Estimators
The Estimators module contains a variety of statistical estimators that can be applied to multivariate datasets.
- conaction.estimators.angular_disimilarity(X: ndarray) float64
Computes the multilinear angular disimilarity. When given an m x 2 data matrix, it is equivalent to the angular distance.
This function computes
\[\text{angular disimilarity} \triangleq \frac{\theta}{\pi}\]where \(\theta\) is the result of computing the arccosine on the reflective correlation coefficient.
- Parameters:
X (array-like) – m x n data matrix
- Returns:
angular disimilarity
- Return type:
np.float64
References
Examples
>>> import numpy as np >>> data = np.arange(100).reshape(10,10) >>> angular_disimilarity(data) 0.00981604173368436
- conaction.estimators.circular_correlation(X: ndarray) float64
This function calculates the n-ary circular correlation coefficient.
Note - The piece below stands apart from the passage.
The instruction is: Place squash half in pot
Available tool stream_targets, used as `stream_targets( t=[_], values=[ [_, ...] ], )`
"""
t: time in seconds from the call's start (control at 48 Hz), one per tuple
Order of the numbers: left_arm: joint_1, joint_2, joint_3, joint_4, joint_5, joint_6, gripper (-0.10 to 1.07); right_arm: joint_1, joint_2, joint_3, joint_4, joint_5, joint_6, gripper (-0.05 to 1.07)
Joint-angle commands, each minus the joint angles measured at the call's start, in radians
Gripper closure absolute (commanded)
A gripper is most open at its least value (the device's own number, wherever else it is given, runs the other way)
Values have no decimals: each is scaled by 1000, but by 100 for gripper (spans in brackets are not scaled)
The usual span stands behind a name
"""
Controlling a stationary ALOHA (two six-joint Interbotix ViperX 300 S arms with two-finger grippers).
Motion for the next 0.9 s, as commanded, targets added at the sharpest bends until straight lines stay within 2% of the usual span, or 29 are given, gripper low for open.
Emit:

When given an m x 2 data matrix, it is equivalent to the circular correlation coefficient.
This function estimates
\[R_c \left[ X_1, \cdots, X_n \right] = \frac{\mathbb{E} \left[ \prod_{j=1}^{n} \sin \left( X_j - \mathbb{E}[X_j] \right) \right]}{\prod_{j=1}^{n} \sqrt[n]{\mathbb{E}\left[ |\sin \left( X_j - \mathbb{E}[X_j] \right)|^n \right]}}\]- Parameters:
(array-like) (X) –
- Returns:
r – Circular correlation coefficient.
- Return type:
np.float64
References
Examples
>>> import numpy as np >>> data = np.arange(100).reshape(10,10) >>> circular_correlation(data) 0.9999999999999999
- conaction.estimators.correlation_ratio(X: ndarray, y: ndarray) float64
Warning
Not implemented yet.
This function calculates the multilinear correlation ratio of a collection of response variables given their classes. The classic Fisher’s correlation ratio is a special case.
- Parameters:
X (array-like) – m x n data matrix
y (array-like) – m-dimensional vector of class labels
- Returns:
Correlation ratio score.
- Return type:
np.float64
- Raises:
NotImplementedError –
References
- conaction.estimators.grade_entropy(X, normalize=True)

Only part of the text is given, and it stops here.